Ich bin entsetzt, wie nach NSU immer noch gegen Menschen vorgegangen wird, die unsere übliche Vergangenheit aufhellen wollen.

Schon in meiner Kindheit haben wir in der Schule so gut wie nichts über diese Zeit gehört. Ich ging auf eine winzige Volksschule in einem sehr kleinen Ort. Ich habe mir mein Wissen durch viel Lesen selbst beigebracht. Schon damals konnte ich nicht verstehen, dass viele Nazigrößen weiter auf einflussreichen Posten saßen. Und im Laufe meines Lebens konnte ich feststellen, dass der Staat und seine Organe auf dem rechten Auge meist blind waren. Umso aufmerksamer war man gegenüber der Linken. Das ist nicht nur hier so – dieses Phänomen gibt es weltweit. Danke, Claudia Hennen, für diesen erhellenden Artikel.

UNDINE MIX-FALTER, Simmerath

Probleme souverän meistern

betr.: „Die Ehre der Frauen. Wie wichtig ist ein verweigerter Handschlag“, taz vom 13. 4. 16

Bei einem männlichen Lehrerkollegen hätten wir von diesem „Fall“ nie gehört. „Islamischer Junge verweigert Schweizer Mann Handschlag“ funktioniert als Kulturkampf-Blaupause nicht in den Echoräumen des Internets und in der Presse. Hätte die schweizerische Lehrerin aufgrund einer „fremdkulturellen“ (Lehrerfort-)Bildung die „Idee“ (Charlotte Wiedemann) des Grüßens – des gegenseitigen Respekts – klug variiert und mit den beiden Jungs die im orientalischen Teil der Welt übliche Hand-aus-Herz-Grußgeste ausgetauscht, ich fürchte, wir hätten von den reflexartigen Skandalberichten aus der immer noch verwirrten Schweiz auch in der „klassischen“ Schüler-Lehrerin-Konstellation nie etwas zu hören oder zu sehen bekommen.

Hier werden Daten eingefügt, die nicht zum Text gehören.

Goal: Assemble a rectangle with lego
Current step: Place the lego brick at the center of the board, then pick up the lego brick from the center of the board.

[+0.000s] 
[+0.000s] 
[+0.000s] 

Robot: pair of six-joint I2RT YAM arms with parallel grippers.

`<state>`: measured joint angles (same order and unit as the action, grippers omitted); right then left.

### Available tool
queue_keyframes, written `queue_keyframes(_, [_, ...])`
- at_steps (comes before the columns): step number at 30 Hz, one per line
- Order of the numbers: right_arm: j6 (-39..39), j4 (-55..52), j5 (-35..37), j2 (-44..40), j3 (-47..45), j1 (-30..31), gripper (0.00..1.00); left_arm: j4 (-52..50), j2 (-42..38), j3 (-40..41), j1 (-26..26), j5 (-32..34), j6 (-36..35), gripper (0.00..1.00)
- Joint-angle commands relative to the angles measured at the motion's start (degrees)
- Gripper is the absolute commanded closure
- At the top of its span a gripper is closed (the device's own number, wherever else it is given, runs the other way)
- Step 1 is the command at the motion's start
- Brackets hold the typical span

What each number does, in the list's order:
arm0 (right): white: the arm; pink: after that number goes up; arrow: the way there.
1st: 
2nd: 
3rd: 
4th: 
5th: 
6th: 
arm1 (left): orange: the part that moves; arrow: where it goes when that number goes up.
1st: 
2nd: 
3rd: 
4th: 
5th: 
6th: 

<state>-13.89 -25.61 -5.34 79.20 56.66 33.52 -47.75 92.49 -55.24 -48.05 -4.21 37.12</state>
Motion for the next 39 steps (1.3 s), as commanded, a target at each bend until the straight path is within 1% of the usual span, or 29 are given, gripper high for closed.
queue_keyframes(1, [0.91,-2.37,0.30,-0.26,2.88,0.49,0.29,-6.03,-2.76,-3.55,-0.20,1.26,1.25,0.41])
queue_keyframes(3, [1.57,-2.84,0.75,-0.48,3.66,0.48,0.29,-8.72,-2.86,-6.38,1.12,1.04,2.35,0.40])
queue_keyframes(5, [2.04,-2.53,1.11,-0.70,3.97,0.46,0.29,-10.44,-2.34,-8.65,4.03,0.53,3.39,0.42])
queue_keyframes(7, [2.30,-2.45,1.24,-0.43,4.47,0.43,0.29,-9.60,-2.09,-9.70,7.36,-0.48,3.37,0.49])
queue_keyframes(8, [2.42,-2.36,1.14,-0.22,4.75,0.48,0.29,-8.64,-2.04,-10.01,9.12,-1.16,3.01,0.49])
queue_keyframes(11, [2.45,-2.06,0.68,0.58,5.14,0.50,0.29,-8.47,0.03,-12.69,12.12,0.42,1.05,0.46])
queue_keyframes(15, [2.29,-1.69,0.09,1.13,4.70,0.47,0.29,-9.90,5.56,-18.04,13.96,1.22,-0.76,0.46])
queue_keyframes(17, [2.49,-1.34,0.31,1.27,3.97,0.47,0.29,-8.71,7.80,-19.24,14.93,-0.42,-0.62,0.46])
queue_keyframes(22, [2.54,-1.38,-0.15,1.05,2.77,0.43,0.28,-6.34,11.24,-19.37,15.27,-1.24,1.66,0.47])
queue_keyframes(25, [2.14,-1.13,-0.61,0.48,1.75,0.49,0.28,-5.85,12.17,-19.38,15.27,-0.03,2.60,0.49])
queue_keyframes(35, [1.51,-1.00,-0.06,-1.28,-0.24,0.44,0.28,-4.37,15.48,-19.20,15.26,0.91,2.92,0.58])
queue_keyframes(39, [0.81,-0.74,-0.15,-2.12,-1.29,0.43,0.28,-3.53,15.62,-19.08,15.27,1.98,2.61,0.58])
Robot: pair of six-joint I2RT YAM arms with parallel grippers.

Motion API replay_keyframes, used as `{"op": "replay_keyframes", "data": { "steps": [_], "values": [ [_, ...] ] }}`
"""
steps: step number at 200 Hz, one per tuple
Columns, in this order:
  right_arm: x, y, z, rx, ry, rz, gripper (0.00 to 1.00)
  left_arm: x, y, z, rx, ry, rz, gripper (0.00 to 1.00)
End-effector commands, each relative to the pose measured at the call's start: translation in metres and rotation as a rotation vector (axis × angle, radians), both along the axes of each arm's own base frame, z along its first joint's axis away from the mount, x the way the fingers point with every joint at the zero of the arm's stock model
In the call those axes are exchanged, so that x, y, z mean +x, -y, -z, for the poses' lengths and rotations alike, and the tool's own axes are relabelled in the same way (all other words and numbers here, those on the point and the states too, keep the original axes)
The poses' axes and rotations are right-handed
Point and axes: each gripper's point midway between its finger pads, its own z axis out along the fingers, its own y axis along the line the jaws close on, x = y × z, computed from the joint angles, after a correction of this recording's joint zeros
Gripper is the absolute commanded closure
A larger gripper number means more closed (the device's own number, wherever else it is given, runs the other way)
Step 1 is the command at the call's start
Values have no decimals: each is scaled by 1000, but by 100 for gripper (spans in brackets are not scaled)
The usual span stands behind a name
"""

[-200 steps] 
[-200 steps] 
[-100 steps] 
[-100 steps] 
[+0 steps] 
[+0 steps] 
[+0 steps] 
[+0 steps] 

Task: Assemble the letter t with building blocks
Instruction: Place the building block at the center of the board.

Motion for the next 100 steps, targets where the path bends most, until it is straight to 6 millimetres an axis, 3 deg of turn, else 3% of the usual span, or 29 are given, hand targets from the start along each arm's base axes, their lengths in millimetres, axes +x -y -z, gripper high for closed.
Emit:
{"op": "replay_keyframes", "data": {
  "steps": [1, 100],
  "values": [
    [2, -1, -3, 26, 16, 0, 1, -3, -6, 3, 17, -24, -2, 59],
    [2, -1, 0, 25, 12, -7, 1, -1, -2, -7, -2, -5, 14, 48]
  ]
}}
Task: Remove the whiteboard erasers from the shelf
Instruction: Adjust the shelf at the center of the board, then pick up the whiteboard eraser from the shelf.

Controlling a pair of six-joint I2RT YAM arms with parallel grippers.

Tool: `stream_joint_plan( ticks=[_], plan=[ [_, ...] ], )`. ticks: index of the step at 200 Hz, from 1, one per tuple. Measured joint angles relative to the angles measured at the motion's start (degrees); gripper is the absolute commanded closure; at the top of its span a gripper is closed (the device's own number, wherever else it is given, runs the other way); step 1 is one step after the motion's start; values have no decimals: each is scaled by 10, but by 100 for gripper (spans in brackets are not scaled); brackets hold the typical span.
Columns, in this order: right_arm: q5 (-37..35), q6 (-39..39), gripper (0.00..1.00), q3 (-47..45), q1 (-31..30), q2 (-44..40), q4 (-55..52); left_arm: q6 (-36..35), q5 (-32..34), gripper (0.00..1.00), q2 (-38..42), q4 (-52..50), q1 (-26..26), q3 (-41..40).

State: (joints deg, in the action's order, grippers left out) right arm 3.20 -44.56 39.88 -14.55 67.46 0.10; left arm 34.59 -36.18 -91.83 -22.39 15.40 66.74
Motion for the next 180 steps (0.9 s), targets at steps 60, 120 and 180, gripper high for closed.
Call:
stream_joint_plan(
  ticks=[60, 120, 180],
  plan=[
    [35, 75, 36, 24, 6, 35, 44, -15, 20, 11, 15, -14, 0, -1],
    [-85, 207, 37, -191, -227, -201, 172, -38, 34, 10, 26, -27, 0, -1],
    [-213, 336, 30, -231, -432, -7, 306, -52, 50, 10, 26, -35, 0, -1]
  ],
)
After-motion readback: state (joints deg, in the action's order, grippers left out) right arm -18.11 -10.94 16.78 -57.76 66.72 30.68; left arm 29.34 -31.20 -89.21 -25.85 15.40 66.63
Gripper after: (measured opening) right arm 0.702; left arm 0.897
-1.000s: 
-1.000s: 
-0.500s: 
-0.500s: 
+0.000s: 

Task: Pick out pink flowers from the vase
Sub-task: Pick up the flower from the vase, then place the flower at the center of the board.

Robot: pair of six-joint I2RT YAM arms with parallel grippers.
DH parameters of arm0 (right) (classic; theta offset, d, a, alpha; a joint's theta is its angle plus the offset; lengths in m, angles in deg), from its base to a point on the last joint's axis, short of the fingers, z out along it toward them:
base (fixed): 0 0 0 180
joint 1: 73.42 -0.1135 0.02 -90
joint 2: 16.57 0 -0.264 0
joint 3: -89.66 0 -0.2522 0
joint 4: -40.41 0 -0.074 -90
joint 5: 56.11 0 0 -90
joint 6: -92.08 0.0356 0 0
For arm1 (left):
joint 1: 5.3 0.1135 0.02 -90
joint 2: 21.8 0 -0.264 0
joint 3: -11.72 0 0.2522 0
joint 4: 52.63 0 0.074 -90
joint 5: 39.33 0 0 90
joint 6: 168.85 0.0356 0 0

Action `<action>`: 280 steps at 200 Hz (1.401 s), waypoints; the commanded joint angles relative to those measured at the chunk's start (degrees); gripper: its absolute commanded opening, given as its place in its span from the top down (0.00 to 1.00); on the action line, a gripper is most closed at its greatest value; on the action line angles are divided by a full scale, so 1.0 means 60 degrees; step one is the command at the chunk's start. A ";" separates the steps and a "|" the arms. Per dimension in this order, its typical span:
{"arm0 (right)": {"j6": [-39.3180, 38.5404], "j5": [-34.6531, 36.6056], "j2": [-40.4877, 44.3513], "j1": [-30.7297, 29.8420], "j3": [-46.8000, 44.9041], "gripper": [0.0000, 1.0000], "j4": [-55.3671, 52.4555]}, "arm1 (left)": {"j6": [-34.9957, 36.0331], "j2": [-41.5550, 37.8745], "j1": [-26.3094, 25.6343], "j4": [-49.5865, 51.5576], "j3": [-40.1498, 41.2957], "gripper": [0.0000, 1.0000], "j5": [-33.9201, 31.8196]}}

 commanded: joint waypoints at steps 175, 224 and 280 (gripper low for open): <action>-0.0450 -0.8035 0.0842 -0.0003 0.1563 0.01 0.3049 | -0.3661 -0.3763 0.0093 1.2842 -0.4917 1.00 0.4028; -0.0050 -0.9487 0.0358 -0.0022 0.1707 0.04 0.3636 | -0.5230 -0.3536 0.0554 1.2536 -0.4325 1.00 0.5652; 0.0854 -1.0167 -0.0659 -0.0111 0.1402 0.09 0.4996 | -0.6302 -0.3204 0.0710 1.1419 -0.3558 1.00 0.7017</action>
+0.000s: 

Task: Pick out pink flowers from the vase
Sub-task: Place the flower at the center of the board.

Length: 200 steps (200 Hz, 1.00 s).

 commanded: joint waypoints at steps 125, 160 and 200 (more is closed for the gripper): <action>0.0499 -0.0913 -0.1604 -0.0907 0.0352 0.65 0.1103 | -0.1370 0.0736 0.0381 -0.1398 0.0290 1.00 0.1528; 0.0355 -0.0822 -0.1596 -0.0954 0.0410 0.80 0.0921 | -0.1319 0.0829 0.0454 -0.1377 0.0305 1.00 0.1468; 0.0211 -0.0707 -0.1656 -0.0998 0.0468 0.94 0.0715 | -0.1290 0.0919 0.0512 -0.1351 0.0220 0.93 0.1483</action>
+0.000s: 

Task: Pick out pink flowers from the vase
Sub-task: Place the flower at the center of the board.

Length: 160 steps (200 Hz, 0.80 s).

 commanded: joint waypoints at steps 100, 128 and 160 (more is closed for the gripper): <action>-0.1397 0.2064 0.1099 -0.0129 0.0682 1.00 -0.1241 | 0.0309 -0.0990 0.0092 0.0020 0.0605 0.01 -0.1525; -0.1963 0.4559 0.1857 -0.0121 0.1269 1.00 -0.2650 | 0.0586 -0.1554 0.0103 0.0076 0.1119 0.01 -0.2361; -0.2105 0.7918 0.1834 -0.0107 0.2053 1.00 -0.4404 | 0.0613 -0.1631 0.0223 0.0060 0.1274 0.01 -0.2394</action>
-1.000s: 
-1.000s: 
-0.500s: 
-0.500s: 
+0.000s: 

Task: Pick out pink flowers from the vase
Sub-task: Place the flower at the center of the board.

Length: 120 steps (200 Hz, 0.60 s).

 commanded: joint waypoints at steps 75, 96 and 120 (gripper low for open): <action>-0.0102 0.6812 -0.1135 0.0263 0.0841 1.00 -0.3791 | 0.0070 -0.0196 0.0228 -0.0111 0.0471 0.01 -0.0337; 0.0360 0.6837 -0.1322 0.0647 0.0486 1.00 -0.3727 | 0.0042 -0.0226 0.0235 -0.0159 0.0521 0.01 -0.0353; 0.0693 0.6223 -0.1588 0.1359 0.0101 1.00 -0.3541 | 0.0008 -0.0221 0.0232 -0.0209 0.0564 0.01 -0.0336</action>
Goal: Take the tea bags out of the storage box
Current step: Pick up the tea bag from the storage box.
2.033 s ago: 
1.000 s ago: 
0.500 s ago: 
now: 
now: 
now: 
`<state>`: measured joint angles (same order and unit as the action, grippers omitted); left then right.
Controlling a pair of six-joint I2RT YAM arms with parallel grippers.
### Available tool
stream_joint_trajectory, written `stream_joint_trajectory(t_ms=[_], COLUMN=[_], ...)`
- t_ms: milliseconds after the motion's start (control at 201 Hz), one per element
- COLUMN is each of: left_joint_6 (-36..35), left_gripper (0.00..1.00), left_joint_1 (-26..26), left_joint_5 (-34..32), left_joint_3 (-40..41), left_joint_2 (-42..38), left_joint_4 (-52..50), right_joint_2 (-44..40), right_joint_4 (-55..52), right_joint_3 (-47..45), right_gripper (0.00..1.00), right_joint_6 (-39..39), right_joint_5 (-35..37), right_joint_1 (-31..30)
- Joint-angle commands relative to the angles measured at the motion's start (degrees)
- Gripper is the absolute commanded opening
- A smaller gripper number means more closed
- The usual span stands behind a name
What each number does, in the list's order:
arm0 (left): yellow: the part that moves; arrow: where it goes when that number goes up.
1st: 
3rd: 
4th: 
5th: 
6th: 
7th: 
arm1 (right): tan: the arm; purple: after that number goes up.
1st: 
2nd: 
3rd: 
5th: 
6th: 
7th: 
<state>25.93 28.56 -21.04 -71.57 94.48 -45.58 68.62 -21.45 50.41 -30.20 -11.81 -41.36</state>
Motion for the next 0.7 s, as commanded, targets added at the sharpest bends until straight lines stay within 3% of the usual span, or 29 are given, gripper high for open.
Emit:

Nie werden wir erfahren, wie viele Lehrerinnen in der Eidgenossenschaft und in Resteuropa solche „Probleme“ souverän meistern. CHRISTOPH NESTOR, Dossenheim

Arm mit Mindestrente

betr.: „Altersarmut für fast alle“, Kommentar von Anja Krüger, taz vom 20. 4. 16

Anja Krüger hält eine Mindestrente für erforderlich als Mittel gegen Altersarmut. Angedachte Mindestrenten liegen aber meist auch nicht weit über der Armutsgrenze. Daher ist es schon von Interesse, dass das Rentenniveau nicht weiter abgesenkt wird, besser wäre eine Rücknahme der Kürzungsfaktoren, sodass eben ein Durchschnittsverdienst von etwa 2.500 Euro nicht zu einer Rente an der Armutsgrenze führt. Dringend erforderlich wäre auch ein Abbau der Beschäftigung im Niedriglohnsektor (Leiharbeit, Werkverträge etc.), durch die sich eben keine Anwartschaft auf eine zum Leben ausreichende Rente erwerben lässt.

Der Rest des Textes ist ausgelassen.